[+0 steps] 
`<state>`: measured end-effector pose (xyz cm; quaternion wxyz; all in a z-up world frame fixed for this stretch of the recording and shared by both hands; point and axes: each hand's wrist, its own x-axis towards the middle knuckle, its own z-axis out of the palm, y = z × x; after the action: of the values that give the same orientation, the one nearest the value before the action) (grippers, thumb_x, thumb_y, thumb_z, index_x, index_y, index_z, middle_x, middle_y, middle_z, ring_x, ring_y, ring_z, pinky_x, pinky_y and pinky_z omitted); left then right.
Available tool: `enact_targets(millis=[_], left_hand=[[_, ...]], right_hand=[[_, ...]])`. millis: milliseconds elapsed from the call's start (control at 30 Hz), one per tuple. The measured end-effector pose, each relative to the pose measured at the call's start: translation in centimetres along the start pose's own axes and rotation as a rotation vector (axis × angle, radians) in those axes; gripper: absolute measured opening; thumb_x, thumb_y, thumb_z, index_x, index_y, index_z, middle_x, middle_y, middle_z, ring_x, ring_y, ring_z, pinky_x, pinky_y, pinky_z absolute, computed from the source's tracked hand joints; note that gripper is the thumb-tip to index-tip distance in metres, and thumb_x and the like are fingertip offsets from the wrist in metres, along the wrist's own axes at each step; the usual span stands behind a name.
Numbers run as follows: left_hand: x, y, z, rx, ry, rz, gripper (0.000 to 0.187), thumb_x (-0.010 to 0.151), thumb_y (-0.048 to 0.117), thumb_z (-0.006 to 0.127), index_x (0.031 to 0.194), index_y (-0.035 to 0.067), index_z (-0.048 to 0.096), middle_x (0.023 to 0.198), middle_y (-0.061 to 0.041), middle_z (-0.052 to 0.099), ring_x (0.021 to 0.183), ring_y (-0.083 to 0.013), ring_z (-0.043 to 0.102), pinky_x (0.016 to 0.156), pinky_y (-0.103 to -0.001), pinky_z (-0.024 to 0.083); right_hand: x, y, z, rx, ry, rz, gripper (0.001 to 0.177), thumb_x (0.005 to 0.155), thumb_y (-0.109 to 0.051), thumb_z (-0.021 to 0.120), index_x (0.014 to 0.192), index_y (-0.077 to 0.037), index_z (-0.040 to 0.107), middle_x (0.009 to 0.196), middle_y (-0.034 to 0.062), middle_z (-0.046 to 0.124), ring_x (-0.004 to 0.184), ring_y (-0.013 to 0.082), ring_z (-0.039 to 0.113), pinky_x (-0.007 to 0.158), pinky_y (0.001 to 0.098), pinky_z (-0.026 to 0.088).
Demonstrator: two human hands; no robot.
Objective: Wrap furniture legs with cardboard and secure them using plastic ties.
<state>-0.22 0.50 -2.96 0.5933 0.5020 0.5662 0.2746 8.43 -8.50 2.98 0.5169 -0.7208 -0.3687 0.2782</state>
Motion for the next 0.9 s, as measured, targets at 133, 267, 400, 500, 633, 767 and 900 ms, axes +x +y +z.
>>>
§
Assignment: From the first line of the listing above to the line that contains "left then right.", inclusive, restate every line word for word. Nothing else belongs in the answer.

Exercise result:
[+0 steps] 
`<state>`: measured end-effector pose (xyz cm; quaternion wxyz; all in a z-up world frame fixed for this stretch of the recording and shared by both hands; point and axes: each hand's wrist, its own x-axis towards the middle knuckle, its own z-axis out of the palm, y = z × x; after the action: of the values that give the same orientation, the one nearest the value before the action) (grippers, thumb_x, thumb_y, thumb_z, index_x, index_y, index_z, middle_x, middle_y, middle_z, ring_x, ring_y, ring_z, pinky_x, pinky_y and pinky_z omitted); left then right.

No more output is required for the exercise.